If there’s enough snow to shovel, odds are there’s enough to hurt yourself if you’re not lifting it properly. When it’s wet, even a small shovelful of snow can weigh enough to hurt your back. In the winter months, back sprains and strains are common for people who attempt to improperly lift wet, heavy snow. Protect your back and body from the weight by using your legs and arms to lift the load instead of your back. If you can, avoid lifting the snow all together by pushing the snow around rather than lifting it.
As the snow melts, the water can refreeze and form a slippery layer of ice beneath the snow’s surface. When shoveling, be sure to wear shoes with a durable, rubber tread to avoid slipping, and be cautious when walking across potentially dangerous surfaces. Bring a bucket of snow salt with you to help melt the ice and give yourself more traction when walking.

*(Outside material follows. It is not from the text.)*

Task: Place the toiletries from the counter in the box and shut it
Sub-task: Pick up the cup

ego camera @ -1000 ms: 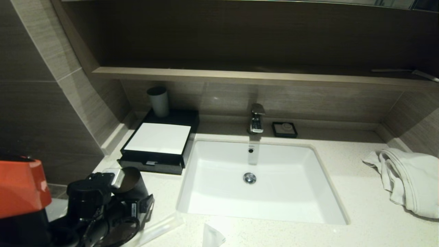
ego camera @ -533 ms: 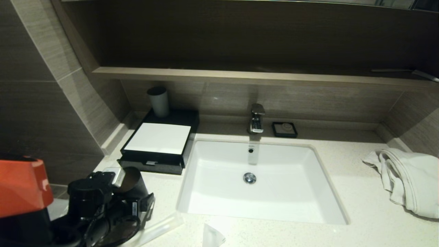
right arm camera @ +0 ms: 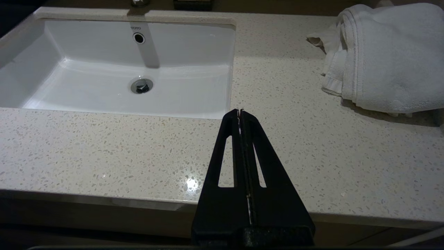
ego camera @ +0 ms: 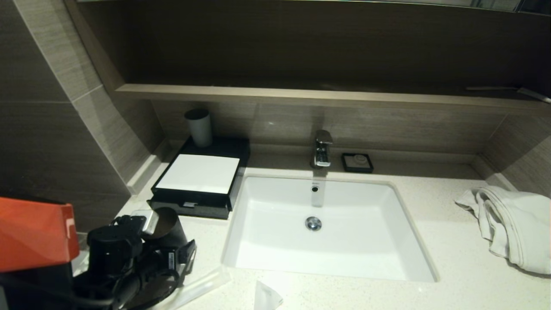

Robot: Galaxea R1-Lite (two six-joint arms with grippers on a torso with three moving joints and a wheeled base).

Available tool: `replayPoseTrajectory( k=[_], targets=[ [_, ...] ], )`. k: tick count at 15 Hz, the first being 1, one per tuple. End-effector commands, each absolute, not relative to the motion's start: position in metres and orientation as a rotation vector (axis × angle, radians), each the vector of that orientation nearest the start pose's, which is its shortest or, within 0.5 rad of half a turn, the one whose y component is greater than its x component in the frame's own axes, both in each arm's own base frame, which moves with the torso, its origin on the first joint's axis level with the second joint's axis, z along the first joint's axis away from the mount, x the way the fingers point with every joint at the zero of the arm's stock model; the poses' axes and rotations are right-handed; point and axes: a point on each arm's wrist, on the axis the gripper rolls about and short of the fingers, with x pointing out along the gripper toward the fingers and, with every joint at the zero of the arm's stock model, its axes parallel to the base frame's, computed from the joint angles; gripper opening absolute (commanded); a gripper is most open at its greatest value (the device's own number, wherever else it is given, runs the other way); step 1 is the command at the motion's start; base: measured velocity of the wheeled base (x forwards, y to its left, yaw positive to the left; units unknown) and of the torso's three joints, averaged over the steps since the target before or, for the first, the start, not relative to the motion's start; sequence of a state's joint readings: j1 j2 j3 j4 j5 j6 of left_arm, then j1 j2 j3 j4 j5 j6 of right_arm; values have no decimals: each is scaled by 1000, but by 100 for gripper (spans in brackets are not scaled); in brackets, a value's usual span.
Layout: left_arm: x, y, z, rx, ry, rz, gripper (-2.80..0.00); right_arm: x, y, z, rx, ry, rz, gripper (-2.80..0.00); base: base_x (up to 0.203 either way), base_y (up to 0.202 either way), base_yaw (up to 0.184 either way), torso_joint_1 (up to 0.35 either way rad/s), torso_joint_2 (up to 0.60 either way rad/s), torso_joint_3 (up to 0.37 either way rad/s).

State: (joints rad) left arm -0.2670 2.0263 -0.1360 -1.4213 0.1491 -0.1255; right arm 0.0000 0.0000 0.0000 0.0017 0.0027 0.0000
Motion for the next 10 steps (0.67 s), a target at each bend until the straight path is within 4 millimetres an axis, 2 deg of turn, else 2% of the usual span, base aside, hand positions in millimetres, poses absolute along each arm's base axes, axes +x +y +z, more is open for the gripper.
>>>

Snow shoveling is a particularly demanding activity for your heart. When shoveling snow, your heart needs far more oxygen than when it is at rest. If you are healthy, your heart can manage the increased oxygen demand easily but, for people with blockages in their coronary vessels that limit blood flow, the increased demand can cause you to go into cardiac arrest. If your heart is healthy, you can help keep it that way by giving it some time to rest before going inside and by warming up gradually once you’re done shoveling. If you have been diagnosed with or are at risk for coronary heart disease, consult with your doctor before shoveling snow.
Shoveling snow can be a healthy form of exercise, but it does not come without risks. Taking a few steps to protect your health this winter can keep your snowy season cheery and free of injury. Practice safe snow-shoveling this winter by taking steps to lift lightly, skip slipping, and keep your heart healthy.